* _Exercise directions_
Each line of the listing that includes "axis" should be reported.

* _The records_
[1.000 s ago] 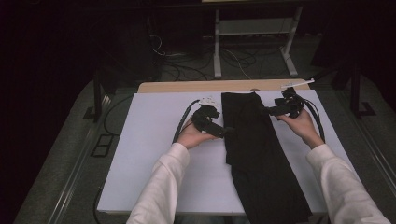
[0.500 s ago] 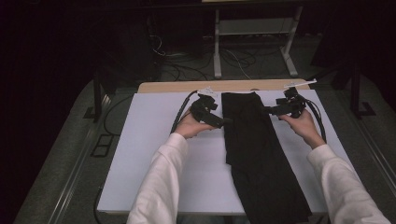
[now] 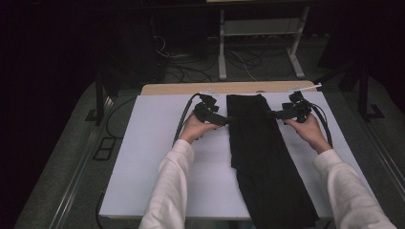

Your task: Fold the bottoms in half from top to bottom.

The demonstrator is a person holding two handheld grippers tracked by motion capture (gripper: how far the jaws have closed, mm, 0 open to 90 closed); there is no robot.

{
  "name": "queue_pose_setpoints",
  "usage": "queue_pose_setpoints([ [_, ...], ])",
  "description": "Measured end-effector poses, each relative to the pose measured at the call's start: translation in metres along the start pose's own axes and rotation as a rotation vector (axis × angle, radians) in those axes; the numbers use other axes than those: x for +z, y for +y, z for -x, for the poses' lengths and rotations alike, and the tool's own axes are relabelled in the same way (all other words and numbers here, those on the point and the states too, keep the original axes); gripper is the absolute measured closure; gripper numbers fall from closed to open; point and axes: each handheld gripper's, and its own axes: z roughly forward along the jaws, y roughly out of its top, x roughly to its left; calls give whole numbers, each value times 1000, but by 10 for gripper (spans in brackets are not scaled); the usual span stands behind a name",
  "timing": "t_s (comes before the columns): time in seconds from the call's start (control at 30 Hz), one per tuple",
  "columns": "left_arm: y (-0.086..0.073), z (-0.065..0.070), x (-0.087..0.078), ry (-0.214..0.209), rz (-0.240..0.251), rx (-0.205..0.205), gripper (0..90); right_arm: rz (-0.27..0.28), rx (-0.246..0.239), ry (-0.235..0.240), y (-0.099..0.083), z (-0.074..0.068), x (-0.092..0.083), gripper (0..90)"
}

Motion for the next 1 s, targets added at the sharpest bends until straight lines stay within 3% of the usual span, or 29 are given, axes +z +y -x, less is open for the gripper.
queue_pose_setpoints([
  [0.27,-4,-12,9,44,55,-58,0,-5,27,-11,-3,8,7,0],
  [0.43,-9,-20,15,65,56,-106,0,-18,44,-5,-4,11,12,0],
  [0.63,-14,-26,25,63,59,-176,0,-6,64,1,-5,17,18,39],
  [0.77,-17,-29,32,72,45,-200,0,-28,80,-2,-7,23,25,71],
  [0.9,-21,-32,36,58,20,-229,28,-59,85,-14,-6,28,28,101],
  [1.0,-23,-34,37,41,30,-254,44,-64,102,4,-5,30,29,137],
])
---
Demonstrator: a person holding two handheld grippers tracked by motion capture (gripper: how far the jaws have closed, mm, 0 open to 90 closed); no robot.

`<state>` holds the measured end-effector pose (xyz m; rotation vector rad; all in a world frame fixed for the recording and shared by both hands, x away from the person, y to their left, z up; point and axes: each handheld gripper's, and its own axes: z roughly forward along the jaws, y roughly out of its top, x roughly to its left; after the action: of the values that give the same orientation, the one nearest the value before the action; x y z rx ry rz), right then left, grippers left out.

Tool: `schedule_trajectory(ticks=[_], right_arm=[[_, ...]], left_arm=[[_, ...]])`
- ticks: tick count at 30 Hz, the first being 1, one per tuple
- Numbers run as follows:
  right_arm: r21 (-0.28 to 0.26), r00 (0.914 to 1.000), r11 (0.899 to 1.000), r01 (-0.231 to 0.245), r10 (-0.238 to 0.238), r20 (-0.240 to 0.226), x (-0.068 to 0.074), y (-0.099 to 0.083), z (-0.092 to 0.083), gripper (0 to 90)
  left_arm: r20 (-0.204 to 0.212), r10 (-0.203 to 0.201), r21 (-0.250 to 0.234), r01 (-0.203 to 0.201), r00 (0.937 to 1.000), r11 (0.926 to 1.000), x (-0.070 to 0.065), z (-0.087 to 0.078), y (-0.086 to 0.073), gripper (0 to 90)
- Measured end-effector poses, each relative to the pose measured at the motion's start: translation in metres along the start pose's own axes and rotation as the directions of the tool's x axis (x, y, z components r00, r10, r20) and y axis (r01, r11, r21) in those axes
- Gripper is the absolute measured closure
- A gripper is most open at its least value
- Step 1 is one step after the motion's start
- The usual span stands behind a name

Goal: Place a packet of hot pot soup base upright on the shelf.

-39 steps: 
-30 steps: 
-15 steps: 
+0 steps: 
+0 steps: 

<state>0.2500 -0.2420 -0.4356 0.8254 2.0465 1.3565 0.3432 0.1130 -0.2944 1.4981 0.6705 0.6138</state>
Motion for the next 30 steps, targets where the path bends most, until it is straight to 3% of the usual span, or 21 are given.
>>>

* _Result for this task_
  "description": "Measured end-effector poses, each relative to the pose measured at the call's start: translation in metres along the start pose's own axes and rotation as a rotation vector (axis × angle, radians) in those axes; the numbers use other axes than those: x for +z, y for +y, z for -x, for the poses' lengths and rotations alike, and the tool's own axes are relabelled in the same way (all other words and numbers here, those on the point and the states too, keep the original axes); gripper is the absolute measured closure; gripper numbers fall from closed to open; point and axes: each handheld gripper's, and its own axes: z roughly forward along the jaws, y roughly out of its top, x roughly to its left; calls give whole numbers, each value times 1000, but by 10 for gripper (spans in brackets are not scaled); the usual span stands behind a name",
- Measured end-effector poses, each relative to the pose measured at the motion's start: translation in metres along the start pose's own axes and rotation as the directions of the tool's x axis (x, y, z components r00, r10, r20) and y axis (r01, r11, r21) in those axes

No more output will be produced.